The African Science Academy Development Initiative (ASADI) was established in 2004 to strengthen African academies' ability to inform government policy-making and public discourse with independent, evidence-based advice. The initiative — supported by a $20 million grant from the Bill & Melinda Gates Foundation and administered by the U.S. National Academies — will be carried out in Africa over the next decade, focusing on efforts to improve human health.
Africa's science and technology capacity is limited and unevenly distributed. Moreover, existing S&T knowledge in academia and industry in many African countries is disconnected from decision-making — decreasing the likelihood that the research community will contribute to policy improvements that would ultimately benefit the public at large. Stronger science academies can foster measures to save lives or raise the standard of living by settling key questions on topics such as malaria prevention, sustainable development, or agricultural production.

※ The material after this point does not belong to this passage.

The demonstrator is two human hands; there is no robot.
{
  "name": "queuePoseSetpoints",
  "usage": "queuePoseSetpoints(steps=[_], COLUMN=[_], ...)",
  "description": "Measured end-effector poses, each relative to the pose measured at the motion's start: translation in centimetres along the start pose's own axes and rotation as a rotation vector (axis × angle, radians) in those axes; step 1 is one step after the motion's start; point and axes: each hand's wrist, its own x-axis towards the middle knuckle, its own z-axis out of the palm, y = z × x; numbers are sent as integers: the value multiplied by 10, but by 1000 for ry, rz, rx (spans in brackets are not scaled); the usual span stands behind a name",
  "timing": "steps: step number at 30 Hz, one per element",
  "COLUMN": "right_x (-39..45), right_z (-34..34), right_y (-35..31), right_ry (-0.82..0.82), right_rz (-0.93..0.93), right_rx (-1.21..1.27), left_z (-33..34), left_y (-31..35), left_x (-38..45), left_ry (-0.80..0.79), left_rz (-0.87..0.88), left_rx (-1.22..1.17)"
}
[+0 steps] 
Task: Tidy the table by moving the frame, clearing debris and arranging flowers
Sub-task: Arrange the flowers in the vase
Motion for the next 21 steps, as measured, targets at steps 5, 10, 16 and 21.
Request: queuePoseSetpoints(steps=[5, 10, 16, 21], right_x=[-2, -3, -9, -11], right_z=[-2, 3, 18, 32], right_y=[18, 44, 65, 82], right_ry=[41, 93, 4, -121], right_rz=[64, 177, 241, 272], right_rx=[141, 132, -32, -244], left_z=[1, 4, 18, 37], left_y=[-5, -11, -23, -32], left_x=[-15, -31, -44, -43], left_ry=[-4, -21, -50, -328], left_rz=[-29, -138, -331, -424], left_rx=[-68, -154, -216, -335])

The science academies of Nigeria, Uganda, and South Africa were chosen as the initial focal points for the initiative. Some of the preliminary activities involve helping these academies hire and train staff members, implement administrative procedures, manage finances, conduct scientific studies, and organize forums and major meetings. In addition, strategic-planning grants will be given to the science academies of Cameroon, Senegal, Ghana, and Kenya, as well as the regional African Academy of Sciences. The effort also will support a series of annual meetings to encourage collaboration and joint learning among some of sub-Saharan Africa's academies.
ASADI's first annual international conference will take place Nov. 6-10 in Nairobi, Kenya. Public sessions will be held Nov. 7-8.